The Effects of NADPH Oxidase Inhibitor, Mitoapocynin in a Rat Organophosphate Toxicity (DFP) Model of Epilepsy
Abstract number :
1.054
Submission category :
1. Basic Mechanisms / 1D. Mechanisms of Therapeutic Interventions
Year :
2022
Submission ID :
2204064
Source :
www.aesnet.org
Presentation date :
12/3/2022 12:00:00 PM
Published date :
Nov 22, 2022, 05:23 AM
Authors :
Christina Meyer, MS – Iowa State University; Nikhil Rao, DVM, MVSc – Iowa State University; Manikandan Samidurai, PhD – Iowa State University; Beatriz Pereira, BS – Iowa State University; Meghan Gage, PhD – Iowa State University; Megan Gard, BS – Iowa State University; Suraj Vasanthi, DVM, MVSc – Iowa State University; Marson Putra, MD, PhD - Iowa State University; Thimmasettapp Thippeswamy, DVM, PhD – Iowa State University
Rationale: Oxidative stress can be a promoter or consequence of seizures. Upon brain insult, the membrane bound NADPH oxidase produces reactive oxygen species in excess. The imbalance between oxidants and antioxidants spurs neuroinflammation and hyperexcitability. Thus, the oxidative stress pathway can be a therapeutic target for epileptic seizures. Mitoapocynin (MITO) is a NADPH oxidase inhibitor that targets the mitochondria. Notably, MITO has never been tested in an animal model of epilepsy. Furthermore, the dosing regimens and pharmacokinetics (PK) of MITO in rat models have not been established. In this study, we investigated the effects of MITO (10 mg/kg) on the serum nitrooxidative stress markers and cytokines, as well as neurodegeneration and microgliosis, in a rat DFP model of epilepsy.

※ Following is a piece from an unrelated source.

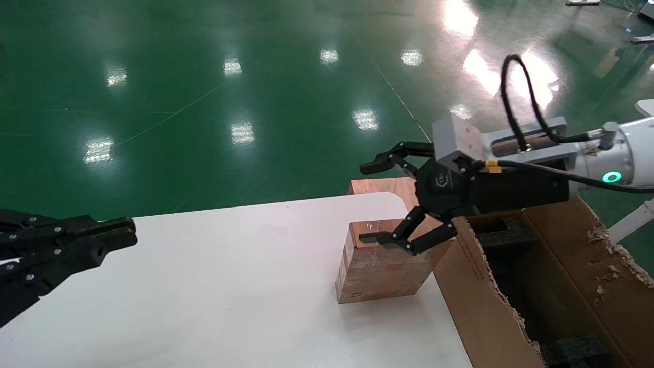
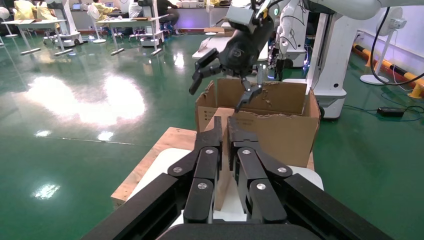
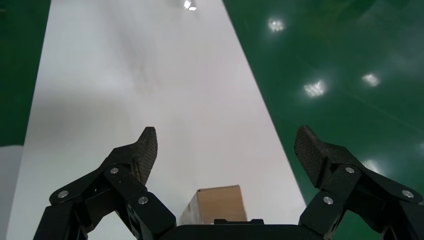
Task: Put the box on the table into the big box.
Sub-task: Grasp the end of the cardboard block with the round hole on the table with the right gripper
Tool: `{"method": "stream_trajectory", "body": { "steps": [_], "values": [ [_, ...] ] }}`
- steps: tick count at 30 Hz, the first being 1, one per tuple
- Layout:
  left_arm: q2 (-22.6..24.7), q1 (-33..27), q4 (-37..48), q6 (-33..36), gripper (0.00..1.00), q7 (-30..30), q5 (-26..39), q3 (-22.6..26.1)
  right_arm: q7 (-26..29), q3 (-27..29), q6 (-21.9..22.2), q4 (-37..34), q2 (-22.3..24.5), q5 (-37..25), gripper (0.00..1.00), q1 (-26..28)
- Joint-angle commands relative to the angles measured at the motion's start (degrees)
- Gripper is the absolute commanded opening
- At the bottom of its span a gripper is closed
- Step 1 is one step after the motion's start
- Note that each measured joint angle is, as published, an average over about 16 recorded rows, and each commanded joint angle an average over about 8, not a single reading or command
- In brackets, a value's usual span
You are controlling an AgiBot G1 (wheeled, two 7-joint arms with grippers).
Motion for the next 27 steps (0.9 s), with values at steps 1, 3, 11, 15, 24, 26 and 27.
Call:
{"method": "stream_trajectory", "body": {
  "steps": [1, 3, 11, 15, 24, 26, 27],
  "values": [
    [0.0, 0.0, 0.0, 0.0, 0.00, 0.0, 0.0, 0.0, -0.7, -2.2, -0.2, -1.1, -0.4, -0.1, 1.00, 1.5],
    [0.0, 0.0, 0.0, 0.0, 0.00, 0.0, 0.0, 0.0, -0.8, -3.4, -0.2, -1.6, -0.4, 0.1, 1.00, 2.2],
    [0.0, 0.0, 0.0, 0.0, 0.00, 0.0, 0.0, 0.0, -1.0, -4.1, 0.5, -1.0, -0.6, 0.9, 1.00, 2.2],
    [0.0, 0.0, 0.0, 0.0, 0.00, 0.0, 0.0, 0.0, -1.6, -5.1, 0.9, 0.1, -0.4, 1.4, 1.00, 2.2],
    [0.0, 0.0, 0.0, 0.0, 0.00, 0.0, 0.0, 0.0, -7.0, -10.5, 0.3, -1.6, 1.6, 0.4, 1.00, 4.8],
    [0.0, 0.0, 0.0, 0.0, 0.00, 0.0, 0.0, 0.0, -8.6, -12.2, 0.2, -2.8, 1.9, 0.1, 1.00, 5.6],
    [0.0, 0.0, 0.0, 0.0, 0.00, 0.0, 0.0, 0.0, -9.4, -12.9, 0.2, -3.4, 2.0, -0.1, 1.00, 6.1]
  ]
}}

Methods: Adult Sprague-Dawley rats were used to test efficacy of MITO in DFP experiments. To observe the systemic distribution of MITO in the animals, healthy male rates (7-8 weeks, N=8) were given a single dose of MITO (10 mg/kg) orally. Blood samples were collected at 1 hr and 3 hr and hippocampal tissue at 3 hr. The drug concentration levels in the sera and the hippocampi were detected via LC-MS. To induce status epilepticus (SE), the randomized mixed-sex cohorts of rats (9-10 weeks, N=24) were challenged with DFP (4 mg/kg, s.c.) and immediately (~1 min) injected with 2-PAM (25 mg/kg, i.m.) and atropine sulfate (2 mg/kg, i.m.) to reduce mortality. The behavioral seizures were scored for an hour and midazolam (MDZ, 3 mg/kg, i.m.) was administered to control SE. One hour post-MDZ, the animals were treated orally with either vehicle or MITO (10 mg/kg, twice a day for 3 days and once a day for 4 days). All animals were euthanized with pentobarbital (100mg/kg, i.p.). To examine the peripheral effects of DFP and MITO, nitrite, ROS, and glutathione assays as well as key cytokines (IL-1β, IL-6, IL-10, TNF-α, and MCP1) were measured. The brain immunohistochemistry (IHC) was performed to measure neurodegeneration, microgliosis, and astrogliosis.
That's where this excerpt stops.